Il Tribunale ordinario di Torino si è recentemente pronunciato in tema di risarcimento del danno patrimoniale e non patrimoniale per svolgimento di attività di concorrenza sleale consistente in atti di sviamento della clientela ai sensi dell’art. 2598 cod. civ..
La vicenda sottoposta all’esame del Giudice torinese coinvolgeva due società operanti nel settore della vendita di autoveicoli, una delle quali ha convenuto in giudizio l’altra per aver quest’ultima posto in essere atti di concorrenza sleale finalizzati allo sviamento della clientela e consistiti nell’illecita asportazione di dati informatici e documentazione.
Il Tribunale di Torino, nella sentenza n. 1634 del 2023, ha ricordato che, in merito alla tutela delle informazioni segrete, gli artt. 98 e 99 c.p.i. stabiliscono che sono oggetto di tutela le informazioni aziendali e le esperienze tecnico-industriali, comprese quelle commerciali, a condizione che:
- non siano generalmente note o facilmente accessibili agli esperti e agli operatori del settore,
- abbiano un valore economico in quanto segrete,
- siano sottoposte a misure ragionevolmente adeguate a tenerle segrete.
È pacifico in dottrina e giurisprudenza che le informazioni segrete ex art. 98 c.p.i. non esauriscono l’ambito di tutela delle informazioni riservate in ambito industriale, essendo utilizzabile la disciplina della concorrenza sleale contro gli atti contrari alla correttezza professionale ex art. 2598, n. 3, cod. civ. in relazione alla scorretta acquisizione di informazioni riservate anche se non caratterizzate dai requisiti di segretezza e segretazione di cui all’art. 98 c.p.i.. Tale tutela è riconoscibile, secondo quanto affermato dalla Suprema Corte, quando ci si trovi in presenza di un complesso organizzato e strutturato di dati cognitivi, seppur non segregati e protetti, che superino la capacità mnemonica e l’esperienza del singolo normale individuo e che configurino una banca data che, arricchendo la conoscenza del concorrente, sia capace di fornirgli un vantaggio competitivo che trascenda la capacità e le esperienze del lavoratore acquisito (Cass. n. 18772/2019).

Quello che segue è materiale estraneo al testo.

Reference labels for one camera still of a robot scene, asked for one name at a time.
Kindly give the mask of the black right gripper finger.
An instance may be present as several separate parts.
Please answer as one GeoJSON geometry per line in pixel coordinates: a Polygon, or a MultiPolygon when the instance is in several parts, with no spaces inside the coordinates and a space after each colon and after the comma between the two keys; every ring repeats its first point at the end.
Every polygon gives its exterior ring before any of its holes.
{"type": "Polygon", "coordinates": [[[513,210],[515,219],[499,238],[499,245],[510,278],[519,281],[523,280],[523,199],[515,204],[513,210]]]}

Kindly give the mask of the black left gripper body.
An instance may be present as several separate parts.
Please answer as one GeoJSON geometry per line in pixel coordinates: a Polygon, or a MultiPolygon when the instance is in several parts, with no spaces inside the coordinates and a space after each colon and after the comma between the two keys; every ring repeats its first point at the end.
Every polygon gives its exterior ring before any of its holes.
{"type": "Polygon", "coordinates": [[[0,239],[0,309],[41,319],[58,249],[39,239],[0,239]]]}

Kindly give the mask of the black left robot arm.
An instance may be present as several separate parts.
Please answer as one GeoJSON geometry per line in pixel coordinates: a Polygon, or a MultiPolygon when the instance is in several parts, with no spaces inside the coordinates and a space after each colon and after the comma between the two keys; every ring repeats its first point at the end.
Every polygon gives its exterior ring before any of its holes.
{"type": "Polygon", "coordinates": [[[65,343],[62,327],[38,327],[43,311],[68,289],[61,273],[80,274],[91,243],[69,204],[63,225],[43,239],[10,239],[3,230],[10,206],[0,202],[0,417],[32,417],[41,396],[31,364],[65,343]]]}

La stessa Suprema Corte ha quindi precisato che l’illecito sviamento di clientela è un concetto estremamente vago e non tipizzato, non assimilabile ad altre figure sintomatiche di concorrenza sleale scorretta elaborate in modo tradizionalmente consolidato dalla giurisprudenza. Si afferma, in particolare, che il tentativo di sviare la clientela di per sé rientra nel gioco della concorrenza (che altro non è che contesa della clientela), sicchè per apprezzare nel caso concreto i requisiti della fattispecie di cui all’art. 2598, n. 3, cod. civ. e ritenere illecito lo sviamento occorre che esso sia provocato, direttamente o indirettamente, con un mezzo non conforme ai principi della correttezza professionale. Non è sufficiente, dunque, il tentativo di accaparrarsi la clientela del concorrente sul mercato nelle sue componenti oggettive e soggettive, ma è imprescindibile il ricorso ad un mezzo illecito secondo lo statuto deontologico degli imprenditori. Tale non è l’utilizzo delle conoscenze e dei rapporti commerciali di un ex dipendente o di un ex agente, non vincolato da legittimo patto di non concorrenza (Cass. n. 18772/2019 cit.).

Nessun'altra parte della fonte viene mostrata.